All of the data that follows should be given again exactly, without its images.
=== Begin Enclosure ===
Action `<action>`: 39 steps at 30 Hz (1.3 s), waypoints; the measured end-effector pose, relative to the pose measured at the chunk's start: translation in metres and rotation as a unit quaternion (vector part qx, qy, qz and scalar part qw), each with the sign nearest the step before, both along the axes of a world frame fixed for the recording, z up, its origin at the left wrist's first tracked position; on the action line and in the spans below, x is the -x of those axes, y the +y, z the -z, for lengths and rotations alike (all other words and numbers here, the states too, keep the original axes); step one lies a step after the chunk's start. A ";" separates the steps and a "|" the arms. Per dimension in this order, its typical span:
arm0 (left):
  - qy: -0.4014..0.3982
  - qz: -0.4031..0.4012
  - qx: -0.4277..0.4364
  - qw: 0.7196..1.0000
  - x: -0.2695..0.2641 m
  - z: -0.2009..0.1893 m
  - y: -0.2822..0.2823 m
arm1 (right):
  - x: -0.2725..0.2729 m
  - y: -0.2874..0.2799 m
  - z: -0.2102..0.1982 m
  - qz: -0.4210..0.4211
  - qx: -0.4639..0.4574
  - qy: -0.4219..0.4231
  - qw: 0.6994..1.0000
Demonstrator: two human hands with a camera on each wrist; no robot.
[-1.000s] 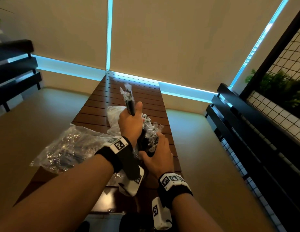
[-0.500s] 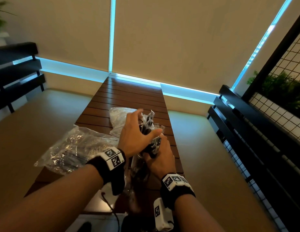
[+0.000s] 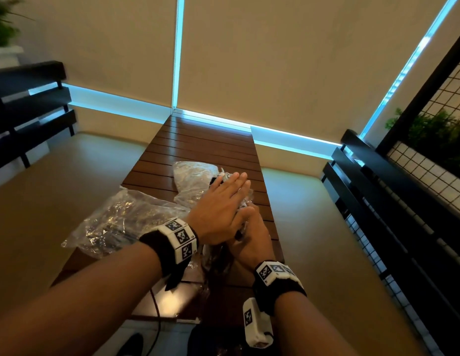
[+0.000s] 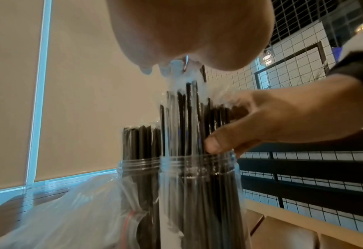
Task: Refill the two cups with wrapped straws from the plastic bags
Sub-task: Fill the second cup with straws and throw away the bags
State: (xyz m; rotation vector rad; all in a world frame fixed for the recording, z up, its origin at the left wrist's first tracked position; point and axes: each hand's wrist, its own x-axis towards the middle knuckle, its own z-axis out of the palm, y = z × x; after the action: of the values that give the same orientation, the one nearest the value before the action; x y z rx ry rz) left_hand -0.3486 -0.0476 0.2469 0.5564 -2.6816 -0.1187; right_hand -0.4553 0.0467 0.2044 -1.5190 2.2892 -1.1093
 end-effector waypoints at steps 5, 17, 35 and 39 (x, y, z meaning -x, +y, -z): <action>-0.047 0.026 -0.067 0.996 -0.007 0.031 0.000 | 0.006 0.006 -0.004 -0.028 0.005 -0.043 0.999; -0.004 0.031 -0.142 0.989 -0.015 -0.002 0.000 | -0.007 0.010 -0.020 0.075 -0.017 0.175 0.982; -0.232 -0.318 -0.286 0.873 -0.193 0.130 -0.112 | -0.099 -0.084 0.053 -0.140 -0.305 0.190 0.923; -0.214 -0.290 -0.261 0.896 -0.206 0.142 -0.111 | -0.098 -0.109 0.072 -0.148 -0.262 0.119 0.946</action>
State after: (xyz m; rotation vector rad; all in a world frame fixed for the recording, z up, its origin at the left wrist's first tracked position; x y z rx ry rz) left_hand -0.1422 -0.1584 0.1050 1.6971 -2.7312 -0.6175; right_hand -0.3577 -0.0619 0.1325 -1.7454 2.1484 -0.2178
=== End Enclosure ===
**Solution to the exercise**
Action `<action>`: 39 steps at 30 Hz (1.3 s), waypoints; the measured end-effector pose, relative to the pose measured at the chunk's start: translation in metres and rotation as a unit quaternion (vector part qx, qy, qz and scalar part qw), each with the sign nearest the step before, both along the axes of a world frame fixed for the recording, z up, its origin at the left wrist's first tracked position; on the action line and in the spans below, x is the -x of those axes, y the +y, z the -z, for lengths and rotations alike (all other words and numbers here, the states too, keep the original axes); step one lies a step after the chunk's start. A ";" separates the steps and a "|" the arms. Per dimension in this order, its typical span:
arm0 (left):
  - qy: -0.4014..0.3982
  - qz: -0.4031..0.4012
  - qx: -0.4277..0.4364
  - qw: 0.7196..1.0000
  - x: -0.2695..0.2641 m
  - z: -0.2009..0.1893 m
  - y: -0.2822..0.2823 m
arm1 (right):
  - x: -0.2725..0.2729 m
  - y: -0.2874..0.2799 m
  - z: -0.2102..0.1982 m
  - qz: -0.4210..0.4211
  - qx: -0.4639..0.4574
  - qy: -0.4219..0.4231
  - qw: 0.6994..1.0000
Demonstrator: two human hands with a camera on each wrist; no robot.
[-1.000s] 
[-0.500s] 
[+0.000s] 
[+0.000s] 
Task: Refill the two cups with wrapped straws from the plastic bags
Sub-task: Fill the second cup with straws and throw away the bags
State: (xyz m; rotation vector rad; all in a world frame fixed for the recording, z up, its origin at the left wrist's first tracked position; point and axes: each hand's wrist, its own x-axis towards the middle knuckle, its own z-axis out of the palm, y = z × x; after the action: of the values that give the same orientation, the one nearest the value before the action; x y z rx ry rz) left_hand -0.3486 -0.0476 0.2469 0.5564 -2.6816 -0.1187; right_hand -0.4553 0.0467 0.2044 -1.5190 2.2892 -1.1093
 end-effector waypoints at steps 5, 17, 35 and 39 (x, y, z meaning -x, +y, -z): <action>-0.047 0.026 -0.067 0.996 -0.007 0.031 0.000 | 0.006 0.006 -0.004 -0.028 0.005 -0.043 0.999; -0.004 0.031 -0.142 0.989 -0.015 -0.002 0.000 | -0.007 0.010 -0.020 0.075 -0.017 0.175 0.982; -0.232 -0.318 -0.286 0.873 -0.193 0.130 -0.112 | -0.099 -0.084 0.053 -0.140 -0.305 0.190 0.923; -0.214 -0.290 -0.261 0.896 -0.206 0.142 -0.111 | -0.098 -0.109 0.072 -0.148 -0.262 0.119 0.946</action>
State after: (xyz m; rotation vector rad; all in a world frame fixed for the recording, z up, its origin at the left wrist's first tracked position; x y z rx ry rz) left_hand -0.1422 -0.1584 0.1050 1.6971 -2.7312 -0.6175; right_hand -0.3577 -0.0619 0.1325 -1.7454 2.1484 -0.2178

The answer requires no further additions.